— EXERCISE REQUIREMENTS —
Return every entry in full, with no alterations.

=== DATA SHOWN ===

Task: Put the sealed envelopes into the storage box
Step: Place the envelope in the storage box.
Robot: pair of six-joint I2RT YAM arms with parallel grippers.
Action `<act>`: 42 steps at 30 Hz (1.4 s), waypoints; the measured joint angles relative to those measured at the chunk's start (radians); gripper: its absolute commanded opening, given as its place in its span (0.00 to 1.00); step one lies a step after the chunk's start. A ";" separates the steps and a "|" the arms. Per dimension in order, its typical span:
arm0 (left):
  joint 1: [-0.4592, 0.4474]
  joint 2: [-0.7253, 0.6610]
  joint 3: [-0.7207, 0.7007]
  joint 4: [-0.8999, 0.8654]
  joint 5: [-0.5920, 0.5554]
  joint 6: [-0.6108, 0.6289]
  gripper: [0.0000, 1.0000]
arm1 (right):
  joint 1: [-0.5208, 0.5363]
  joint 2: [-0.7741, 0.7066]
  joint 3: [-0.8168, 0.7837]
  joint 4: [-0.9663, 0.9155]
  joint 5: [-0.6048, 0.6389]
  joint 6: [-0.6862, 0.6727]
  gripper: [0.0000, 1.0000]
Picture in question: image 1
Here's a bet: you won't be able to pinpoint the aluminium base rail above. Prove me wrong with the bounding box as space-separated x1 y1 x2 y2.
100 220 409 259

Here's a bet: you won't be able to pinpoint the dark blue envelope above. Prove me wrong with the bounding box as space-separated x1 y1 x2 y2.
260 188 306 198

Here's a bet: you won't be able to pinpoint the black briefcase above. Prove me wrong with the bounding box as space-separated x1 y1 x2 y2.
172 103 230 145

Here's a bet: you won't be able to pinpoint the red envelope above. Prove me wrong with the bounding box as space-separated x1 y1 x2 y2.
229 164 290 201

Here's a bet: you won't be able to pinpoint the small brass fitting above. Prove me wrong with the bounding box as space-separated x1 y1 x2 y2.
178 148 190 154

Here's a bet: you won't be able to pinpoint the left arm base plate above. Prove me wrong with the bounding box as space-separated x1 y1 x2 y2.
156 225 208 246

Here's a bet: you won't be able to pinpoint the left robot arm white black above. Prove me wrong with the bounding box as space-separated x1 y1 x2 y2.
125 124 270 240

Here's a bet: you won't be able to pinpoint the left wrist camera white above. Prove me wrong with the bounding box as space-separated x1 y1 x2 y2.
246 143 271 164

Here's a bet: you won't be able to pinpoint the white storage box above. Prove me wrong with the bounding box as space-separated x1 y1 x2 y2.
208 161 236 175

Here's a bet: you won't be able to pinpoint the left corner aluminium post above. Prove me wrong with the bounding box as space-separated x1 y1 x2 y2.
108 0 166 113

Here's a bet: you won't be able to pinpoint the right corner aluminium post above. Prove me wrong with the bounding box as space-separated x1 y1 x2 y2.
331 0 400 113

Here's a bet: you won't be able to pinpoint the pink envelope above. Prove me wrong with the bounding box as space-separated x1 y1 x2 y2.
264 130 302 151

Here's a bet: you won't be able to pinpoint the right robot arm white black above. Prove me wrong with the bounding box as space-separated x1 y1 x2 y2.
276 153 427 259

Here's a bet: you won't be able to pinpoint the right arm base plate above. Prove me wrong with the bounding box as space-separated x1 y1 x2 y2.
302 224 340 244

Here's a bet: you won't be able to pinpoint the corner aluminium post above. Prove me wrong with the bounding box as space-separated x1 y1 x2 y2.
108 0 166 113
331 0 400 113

===

— SOLVED PROBLEM —
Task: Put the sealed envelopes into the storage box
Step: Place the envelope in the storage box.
Robot: pair of six-joint I2RT YAM arms with parallel grippers.
Action `<act>`: 42 steps at 30 Hz (1.4 s), waypoints; the measured joint angles relative to those measured at the chunk's start (radians); gripper: its absolute commanded opening, given as its place in its span (0.00 to 1.00); step one lies a step after the chunk's start. A ";" separates the steps and a "|" the arms. Per dimension in order, its typical span:
arm0 (left):
  joint 1: [-0.4592, 0.4474]
  joint 2: [-0.7253, 0.6610]
  joint 3: [-0.7207, 0.7007]
  joint 4: [-0.8999, 0.8654]
  joint 5: [-0.5920, 0.5554]
  joint 6: [-0.6108, 0.6289]
  gripper: [0.0000, 1.0000]
arm1 (right):
  joint 1: [-0.5208, 0.5363]
  joint 2: [-0.7741, 0.7066]
  joint 3: [-0.8168, 0.7837]
  joint 4: [-0.9663, 0.9155]
  joint 5: [-0.6048, 0.6389]
  joint 6: [-0.6862, 0.6727]
  gripper: [0.0000, 1.0000]
Picture in question: image 1
Here's a bet: you won't be able to pinpoint the aluminium base rail above. Prove me wrong with the bounding box as space-separated x1 y1 x2 y2.
100 220 409 259

Here's a bet: you won't be able to pinpoint the dark blue envelope above. Prove me wrong with the bounding box as space-separated x1 y1 x2 y2.
260 188 306 198

Here's a bet: you won't be able to pinpoint the black briefcase above. Prove me wrong with the bounding box as space-separated x1 y1 x2 y2.
172 103 230 145

Here's a bet: you won't be able to pinpoint the red envelope above. Prove me wrong with the bounding box as space-separated x1 y1 x2 y2.
229 164 290 201

Here's a bet: you won't be able to pinpoint the small brass fitting above. Prove me wrong with the bounding box as space-separated x1 y1 x2 y2.
178 148 190 154

Here's a bet: you won't be able to pinpoint the left arm base plate above. Prove me wrong with the bounding box as space-separated x1 y1 x2 y2.
156 225 208 246

Here's a bet: you won't be able to pinpoint the left robot arm white black above. Prove me wrong with the bounding box as space-separated x1 y1 x2 y2.
125 124 270 240

Here's a bet: you won't be able to pinpoint the left wrist camera white above. Prove me wrong with the bounding box as space-separated x1 y1 x2 y2.
246 143 271 164

Here's a bet: you won't be able to pinpoint the white storage box above. Prove me wrong with the bounding box as space-separated x1 y1 x2 y2.
208 161 236 175

Here's a bet: you won't be able to pinpoint the left corner aluminium post above. Prove me wrong with the bounding box as space-separated x1 y1 x2 y2.
108 0 166 113

Here's a bet: you won't be able to pinpoint the right corner aluminium post above. Prove me wrong with the bounding box as space-separated x1 y1 x2 y2.
331 0 400 113

Here's a bet: you won't be able to pinpoint the pink envelope above. Prove me wrong with the bounding box as space-separated x1 y1 x2 y2.
264 130 302 151

Here's a bet: you won't be able to pinpoint the right robot arm white black above. Prove me wrong with the bounding box as space-separated x1 y1 x2 y2.
276 153 427 259

Here's a bet: you won't be able to pinpoint the right arm base plate above. Prove me wrong with the bounding box as space-separated x1 y1 x2 y2.
302 224 340 244

Here's a bet: you won't be able to pinpoint the corner aluminium post above. Prove me wrong with the bounding box as space-separated x1 y1 x2 y2.
108 0 166 113
331 0 400 113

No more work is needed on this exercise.